When the Newcastle Knights got over the top of the Canterbury Bankstown Bulldogs last Saturday, it wasn’t built on flashes of brilliance or moments of magic. It was built in the middle.
From the opening exchanges, the Knights’ forwards set the tone. Their carries were direct and forceful. Their defence was relentless.
Time and time again, they ran into heavy traffic and met it head-on, while in defence they absorbed pressure and returned it with even greater force.
It was dominant. And it laid a platform.
Because as the game wore on, something began to shift. The Knights’ spine weren’t just playing with structure – they were playing with freedom. But more than that, they were playing with confidence.
Not the kind of confidence that comes from trying to do everything yourself, but the kind that comes from knowing the hardest work has already been done for you.
They didn’t need to force things. They didn’t need to overplay their hand. They could trust what had been laid in front of them, and play off the back of it.
Watching it unfold over the weekend, it’s hard not to see something deeper – especially as we approach Easter.
Because that image of going straight into the toughest part of the field, of taking the hit so others can flourish, points us directly to Christ.
In the Passion, death and resurrection of our Lord, we don’t just see that Christ wins – we see how He wins: by stepping directly into the hardest place, and transforming it from within.
He doesn’t stand at a distance from suffering.
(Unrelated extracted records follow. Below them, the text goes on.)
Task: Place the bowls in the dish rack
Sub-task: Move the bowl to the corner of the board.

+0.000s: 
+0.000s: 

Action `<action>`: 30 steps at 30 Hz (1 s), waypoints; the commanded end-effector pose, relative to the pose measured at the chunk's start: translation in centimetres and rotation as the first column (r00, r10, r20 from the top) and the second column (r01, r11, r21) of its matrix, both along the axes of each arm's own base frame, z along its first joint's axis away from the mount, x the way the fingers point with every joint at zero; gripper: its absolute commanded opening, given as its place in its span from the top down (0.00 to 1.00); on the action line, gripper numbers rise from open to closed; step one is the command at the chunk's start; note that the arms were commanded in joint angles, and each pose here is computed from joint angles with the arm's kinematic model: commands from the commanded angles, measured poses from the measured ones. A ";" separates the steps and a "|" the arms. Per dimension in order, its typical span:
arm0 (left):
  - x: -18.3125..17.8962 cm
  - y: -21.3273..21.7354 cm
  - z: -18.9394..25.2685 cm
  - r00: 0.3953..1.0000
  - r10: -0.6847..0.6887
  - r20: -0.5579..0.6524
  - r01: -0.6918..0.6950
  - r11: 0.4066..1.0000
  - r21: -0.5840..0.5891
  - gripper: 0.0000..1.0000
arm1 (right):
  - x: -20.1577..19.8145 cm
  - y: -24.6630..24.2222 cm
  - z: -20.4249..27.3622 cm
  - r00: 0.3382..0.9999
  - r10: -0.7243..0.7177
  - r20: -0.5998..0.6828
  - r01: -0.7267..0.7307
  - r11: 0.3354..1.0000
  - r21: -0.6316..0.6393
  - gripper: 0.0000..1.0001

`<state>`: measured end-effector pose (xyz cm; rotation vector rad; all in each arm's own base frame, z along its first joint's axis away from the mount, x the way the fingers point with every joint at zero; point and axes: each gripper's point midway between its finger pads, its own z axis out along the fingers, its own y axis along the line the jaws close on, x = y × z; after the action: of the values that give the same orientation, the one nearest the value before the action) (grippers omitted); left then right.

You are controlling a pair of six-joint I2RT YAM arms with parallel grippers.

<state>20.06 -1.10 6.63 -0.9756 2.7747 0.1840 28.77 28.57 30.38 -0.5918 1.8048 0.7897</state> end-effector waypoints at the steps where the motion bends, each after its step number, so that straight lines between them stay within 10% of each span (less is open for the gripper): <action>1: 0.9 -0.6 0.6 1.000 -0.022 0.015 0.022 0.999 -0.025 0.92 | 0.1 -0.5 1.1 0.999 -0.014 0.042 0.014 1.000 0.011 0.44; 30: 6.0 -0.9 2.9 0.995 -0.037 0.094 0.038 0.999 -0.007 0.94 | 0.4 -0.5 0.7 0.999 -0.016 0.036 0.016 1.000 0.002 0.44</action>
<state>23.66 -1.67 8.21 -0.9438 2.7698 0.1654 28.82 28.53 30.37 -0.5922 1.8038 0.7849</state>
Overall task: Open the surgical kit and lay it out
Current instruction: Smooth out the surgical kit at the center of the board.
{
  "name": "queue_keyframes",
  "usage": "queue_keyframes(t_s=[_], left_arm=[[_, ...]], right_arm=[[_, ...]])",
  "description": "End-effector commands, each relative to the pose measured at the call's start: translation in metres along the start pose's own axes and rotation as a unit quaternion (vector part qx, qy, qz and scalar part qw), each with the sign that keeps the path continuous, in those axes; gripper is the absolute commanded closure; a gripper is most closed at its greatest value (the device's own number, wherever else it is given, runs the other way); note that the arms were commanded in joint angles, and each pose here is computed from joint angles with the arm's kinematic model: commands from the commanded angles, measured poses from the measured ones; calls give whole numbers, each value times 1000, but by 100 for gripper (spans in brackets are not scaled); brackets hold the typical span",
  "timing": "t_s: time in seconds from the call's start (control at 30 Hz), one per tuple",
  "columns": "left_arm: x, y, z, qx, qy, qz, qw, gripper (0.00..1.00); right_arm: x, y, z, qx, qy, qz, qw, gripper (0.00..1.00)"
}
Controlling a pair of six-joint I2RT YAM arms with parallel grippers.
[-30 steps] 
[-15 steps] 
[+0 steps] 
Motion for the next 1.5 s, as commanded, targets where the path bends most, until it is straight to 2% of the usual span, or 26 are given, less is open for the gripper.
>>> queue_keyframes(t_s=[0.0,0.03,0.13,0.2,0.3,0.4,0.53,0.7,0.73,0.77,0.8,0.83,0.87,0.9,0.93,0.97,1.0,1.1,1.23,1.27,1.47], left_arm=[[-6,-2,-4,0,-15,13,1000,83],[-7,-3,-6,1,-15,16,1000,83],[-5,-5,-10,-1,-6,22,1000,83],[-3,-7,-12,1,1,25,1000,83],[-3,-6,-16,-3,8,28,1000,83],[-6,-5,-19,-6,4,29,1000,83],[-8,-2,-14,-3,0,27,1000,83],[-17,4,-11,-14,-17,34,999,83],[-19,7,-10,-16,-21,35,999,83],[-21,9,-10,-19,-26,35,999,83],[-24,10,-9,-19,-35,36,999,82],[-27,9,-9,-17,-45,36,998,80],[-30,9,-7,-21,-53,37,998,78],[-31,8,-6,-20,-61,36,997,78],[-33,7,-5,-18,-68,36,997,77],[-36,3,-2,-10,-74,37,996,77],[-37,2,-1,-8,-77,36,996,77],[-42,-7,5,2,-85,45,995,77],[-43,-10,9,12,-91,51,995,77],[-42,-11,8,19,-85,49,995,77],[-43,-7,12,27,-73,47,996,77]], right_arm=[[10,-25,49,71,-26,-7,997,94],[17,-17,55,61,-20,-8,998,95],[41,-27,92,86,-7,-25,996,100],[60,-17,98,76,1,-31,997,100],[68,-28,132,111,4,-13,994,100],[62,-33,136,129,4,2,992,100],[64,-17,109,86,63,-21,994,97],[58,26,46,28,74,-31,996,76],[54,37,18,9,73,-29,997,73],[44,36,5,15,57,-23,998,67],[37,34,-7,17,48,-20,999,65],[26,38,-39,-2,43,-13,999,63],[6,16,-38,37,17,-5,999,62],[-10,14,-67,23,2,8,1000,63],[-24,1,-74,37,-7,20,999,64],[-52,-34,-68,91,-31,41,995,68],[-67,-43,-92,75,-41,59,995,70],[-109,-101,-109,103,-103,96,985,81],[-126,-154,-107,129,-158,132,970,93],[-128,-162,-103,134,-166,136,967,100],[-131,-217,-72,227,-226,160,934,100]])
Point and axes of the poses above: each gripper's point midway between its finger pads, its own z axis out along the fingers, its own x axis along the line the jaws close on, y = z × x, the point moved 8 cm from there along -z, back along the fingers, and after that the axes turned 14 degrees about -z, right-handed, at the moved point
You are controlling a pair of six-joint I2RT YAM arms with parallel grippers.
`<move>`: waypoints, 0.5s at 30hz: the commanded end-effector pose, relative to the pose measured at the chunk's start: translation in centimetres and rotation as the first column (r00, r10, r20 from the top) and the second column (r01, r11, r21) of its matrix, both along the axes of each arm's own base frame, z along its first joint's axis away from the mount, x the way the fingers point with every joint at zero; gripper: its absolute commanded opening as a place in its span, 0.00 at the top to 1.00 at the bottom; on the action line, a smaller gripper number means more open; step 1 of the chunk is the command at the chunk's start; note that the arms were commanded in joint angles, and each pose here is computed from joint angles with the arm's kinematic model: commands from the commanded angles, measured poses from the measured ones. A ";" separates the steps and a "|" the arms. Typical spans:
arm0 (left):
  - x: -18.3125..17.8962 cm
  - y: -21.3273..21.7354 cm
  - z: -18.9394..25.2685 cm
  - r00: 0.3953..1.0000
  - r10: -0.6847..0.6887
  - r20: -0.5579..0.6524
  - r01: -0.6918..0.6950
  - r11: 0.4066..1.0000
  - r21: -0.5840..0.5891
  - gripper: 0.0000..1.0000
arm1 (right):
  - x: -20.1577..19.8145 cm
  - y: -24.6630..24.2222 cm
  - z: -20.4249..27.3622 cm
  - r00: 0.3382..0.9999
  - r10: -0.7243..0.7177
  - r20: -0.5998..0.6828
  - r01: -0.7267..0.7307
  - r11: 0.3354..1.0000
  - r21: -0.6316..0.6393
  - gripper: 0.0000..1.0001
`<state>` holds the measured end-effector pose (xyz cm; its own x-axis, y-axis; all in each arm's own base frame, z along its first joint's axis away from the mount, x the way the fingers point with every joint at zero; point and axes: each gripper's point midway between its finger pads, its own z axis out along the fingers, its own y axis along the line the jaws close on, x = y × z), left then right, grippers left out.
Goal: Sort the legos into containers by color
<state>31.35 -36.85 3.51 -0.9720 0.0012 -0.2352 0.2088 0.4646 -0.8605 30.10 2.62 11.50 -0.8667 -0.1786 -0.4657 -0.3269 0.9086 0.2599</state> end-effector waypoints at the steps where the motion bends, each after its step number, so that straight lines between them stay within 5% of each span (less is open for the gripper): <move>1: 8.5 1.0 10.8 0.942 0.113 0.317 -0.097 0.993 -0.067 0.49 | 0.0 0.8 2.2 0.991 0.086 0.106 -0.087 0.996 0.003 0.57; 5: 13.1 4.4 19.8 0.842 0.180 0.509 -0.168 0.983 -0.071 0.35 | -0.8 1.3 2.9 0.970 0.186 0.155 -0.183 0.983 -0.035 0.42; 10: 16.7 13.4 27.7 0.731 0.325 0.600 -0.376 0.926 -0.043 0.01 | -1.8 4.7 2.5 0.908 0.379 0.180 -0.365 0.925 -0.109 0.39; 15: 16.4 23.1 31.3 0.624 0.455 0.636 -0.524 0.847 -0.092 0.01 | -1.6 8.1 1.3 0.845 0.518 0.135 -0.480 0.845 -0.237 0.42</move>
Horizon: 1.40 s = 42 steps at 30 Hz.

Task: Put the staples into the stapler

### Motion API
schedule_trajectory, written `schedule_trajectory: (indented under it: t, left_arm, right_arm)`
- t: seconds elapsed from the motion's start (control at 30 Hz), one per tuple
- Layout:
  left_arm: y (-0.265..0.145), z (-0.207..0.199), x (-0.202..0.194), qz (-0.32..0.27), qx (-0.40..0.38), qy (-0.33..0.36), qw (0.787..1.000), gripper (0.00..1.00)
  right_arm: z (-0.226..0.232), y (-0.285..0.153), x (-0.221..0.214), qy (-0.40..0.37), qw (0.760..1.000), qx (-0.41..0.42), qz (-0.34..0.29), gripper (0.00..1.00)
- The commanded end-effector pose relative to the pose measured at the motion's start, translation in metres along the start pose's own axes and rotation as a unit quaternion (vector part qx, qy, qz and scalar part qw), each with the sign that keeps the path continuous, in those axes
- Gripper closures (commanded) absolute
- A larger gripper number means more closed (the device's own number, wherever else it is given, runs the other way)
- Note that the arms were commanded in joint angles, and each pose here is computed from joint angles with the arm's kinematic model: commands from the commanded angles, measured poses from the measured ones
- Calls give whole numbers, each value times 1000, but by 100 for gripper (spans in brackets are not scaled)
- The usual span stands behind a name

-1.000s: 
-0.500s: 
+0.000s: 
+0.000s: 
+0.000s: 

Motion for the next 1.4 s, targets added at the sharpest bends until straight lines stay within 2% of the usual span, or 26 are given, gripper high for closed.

He doesn’t wait for things to improve. He steps directly into the “middle” of it – into pain, rejection, betrayal and ultimately death itself. He goes first. He takes on what we could not.
And because he does, everything changes.
Just like the Knights’ spine didn’t have to manufacture opportunities out of nothing, we don’t have to rely solely on our own strength to navigate life. There’s a temptation to think it all depends on us – to carry the pressure, to force the outcome, to make everything happen.
But Easter offers a different perspective.
It reminds us that the decisive work has already been done.
That doesn’t mean we’re passive. The Knights’ backs still had to execute. They still had to show skill, vision, and composure. But they did so with a freedom that came from trust – a trust that the platform in front of them was solid.
It’s the same for us.
When we recognise what Christ has already done, it doesn’t make us complacent – it changes the way we approach everything. There’s a confidence that grows, not from self-reliance, but from knowing we’re not doing it alone.
There will always be moments in life that feel like running into a defensive line – moments where the pressure is real and the cost is high. Easter doesn’t deny that reality. It meets it head-on.
Because before there was space, before there was freedom, before there was victory – someone had to go into the middle and take the hit.
And that’s exactly what Christ has done.